Java and JMH benchmark library: how to setup a project in NetBeans


I’m very excited about this my first post regarding one of my favorite activities: programming java! Here, I’ll explain how to build and run a standalone project in NetBeans using a very powerful code tool library called JMH, that allows you to perform benchmarking analysis at nano/micro/milli/macro scale and provides a coherent and reliable framework to write benchmark code avoiding common pitfalls (i.e. unwanted JVM optimizations). Let’s start with a very simple example!

Note: some of the explanations reported in this article are extrapolated from the excellent examples found at JMH’s official site.

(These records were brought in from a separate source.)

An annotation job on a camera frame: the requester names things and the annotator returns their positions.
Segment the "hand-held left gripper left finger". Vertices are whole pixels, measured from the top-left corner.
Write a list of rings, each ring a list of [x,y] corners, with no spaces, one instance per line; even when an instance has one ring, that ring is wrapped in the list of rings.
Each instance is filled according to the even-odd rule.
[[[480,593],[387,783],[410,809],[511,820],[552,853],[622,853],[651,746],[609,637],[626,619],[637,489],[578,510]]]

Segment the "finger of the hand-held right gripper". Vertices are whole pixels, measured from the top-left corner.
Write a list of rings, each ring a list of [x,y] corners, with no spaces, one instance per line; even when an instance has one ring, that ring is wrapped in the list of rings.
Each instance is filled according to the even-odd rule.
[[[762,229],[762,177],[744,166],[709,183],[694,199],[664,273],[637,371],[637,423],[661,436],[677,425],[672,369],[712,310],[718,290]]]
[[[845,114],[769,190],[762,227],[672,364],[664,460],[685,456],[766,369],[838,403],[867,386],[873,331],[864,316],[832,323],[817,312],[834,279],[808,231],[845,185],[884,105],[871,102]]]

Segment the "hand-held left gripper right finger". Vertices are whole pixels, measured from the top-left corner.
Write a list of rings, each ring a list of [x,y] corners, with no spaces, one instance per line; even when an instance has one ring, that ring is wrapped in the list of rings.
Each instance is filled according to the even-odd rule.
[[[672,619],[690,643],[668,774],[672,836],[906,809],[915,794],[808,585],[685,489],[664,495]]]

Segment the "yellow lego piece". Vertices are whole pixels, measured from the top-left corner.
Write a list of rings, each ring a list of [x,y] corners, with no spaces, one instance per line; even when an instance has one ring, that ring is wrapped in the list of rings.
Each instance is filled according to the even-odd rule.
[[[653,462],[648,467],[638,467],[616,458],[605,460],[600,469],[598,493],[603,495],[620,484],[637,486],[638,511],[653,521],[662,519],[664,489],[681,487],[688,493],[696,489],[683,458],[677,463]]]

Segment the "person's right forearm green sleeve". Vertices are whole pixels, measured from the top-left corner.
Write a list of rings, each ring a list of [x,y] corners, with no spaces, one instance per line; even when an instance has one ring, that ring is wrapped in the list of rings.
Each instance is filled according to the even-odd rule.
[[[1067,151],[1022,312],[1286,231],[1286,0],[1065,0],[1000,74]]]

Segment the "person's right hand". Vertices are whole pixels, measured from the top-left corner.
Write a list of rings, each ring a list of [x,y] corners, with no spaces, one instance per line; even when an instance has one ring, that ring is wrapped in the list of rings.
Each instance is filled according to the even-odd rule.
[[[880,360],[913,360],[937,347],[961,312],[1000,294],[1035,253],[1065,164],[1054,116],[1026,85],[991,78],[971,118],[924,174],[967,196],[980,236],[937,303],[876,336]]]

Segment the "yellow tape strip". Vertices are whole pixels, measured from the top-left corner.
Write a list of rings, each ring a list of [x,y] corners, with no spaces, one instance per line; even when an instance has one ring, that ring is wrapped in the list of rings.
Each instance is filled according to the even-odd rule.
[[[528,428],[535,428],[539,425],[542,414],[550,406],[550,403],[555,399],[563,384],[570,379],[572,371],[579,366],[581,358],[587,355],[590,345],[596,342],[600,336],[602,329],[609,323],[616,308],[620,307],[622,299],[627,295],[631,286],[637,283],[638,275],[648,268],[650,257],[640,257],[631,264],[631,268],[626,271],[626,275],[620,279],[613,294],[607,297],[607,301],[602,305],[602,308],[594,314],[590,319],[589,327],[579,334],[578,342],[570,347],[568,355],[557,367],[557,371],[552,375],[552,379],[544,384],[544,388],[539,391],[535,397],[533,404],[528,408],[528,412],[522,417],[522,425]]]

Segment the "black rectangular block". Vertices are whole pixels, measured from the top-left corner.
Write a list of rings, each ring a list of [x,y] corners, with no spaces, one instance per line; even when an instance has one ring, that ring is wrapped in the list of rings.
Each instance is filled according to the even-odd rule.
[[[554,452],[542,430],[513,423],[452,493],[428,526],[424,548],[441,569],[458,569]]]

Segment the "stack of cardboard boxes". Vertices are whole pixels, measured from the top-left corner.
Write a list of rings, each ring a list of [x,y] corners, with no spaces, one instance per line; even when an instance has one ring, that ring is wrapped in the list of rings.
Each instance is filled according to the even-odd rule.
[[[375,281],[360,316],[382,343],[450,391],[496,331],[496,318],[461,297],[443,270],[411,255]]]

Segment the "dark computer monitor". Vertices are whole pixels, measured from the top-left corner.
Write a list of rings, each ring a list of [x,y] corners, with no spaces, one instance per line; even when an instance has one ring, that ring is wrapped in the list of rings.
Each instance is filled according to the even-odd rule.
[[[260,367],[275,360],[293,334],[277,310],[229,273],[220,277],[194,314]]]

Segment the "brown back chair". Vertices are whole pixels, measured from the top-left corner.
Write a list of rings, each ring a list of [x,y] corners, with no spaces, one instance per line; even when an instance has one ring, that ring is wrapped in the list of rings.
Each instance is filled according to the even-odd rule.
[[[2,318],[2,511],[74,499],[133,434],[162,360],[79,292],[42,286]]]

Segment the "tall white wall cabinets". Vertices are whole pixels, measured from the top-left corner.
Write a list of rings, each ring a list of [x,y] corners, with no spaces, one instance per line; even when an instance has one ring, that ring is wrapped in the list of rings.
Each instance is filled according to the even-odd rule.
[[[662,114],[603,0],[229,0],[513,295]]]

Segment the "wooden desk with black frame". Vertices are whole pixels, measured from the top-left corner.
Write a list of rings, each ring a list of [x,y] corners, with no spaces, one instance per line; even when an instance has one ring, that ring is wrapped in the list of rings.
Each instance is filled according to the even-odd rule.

Setup the project in NetBeans

Open your NetBeans IDE and create a new project called Benchmark from the menu File > New Project > Java Application. Choose a Project Location of your convenience and do not create packages or classes at this time. Download from this site two libraries named jmh-core-x.y.z and jmh-generator-annprocess-x.y.z, then put them on the classpath of a library tag called jmh-x.y.z created using the panel Tools > Libraries > Ant Library Manager. Repeat this task for the Commons Math library as well, which can be obtained from this site. Finally, link these libraries to your Benchmark project, ending up with this configuration:

JMH libraries

JMH libraries

Create a benchmark class

In our particular configuration, we are enabling the annotation processor to generate the synthetic benchmark code during compilation, hence we will use annotations in our code in order to configure the surrounding JMH library infrastructure.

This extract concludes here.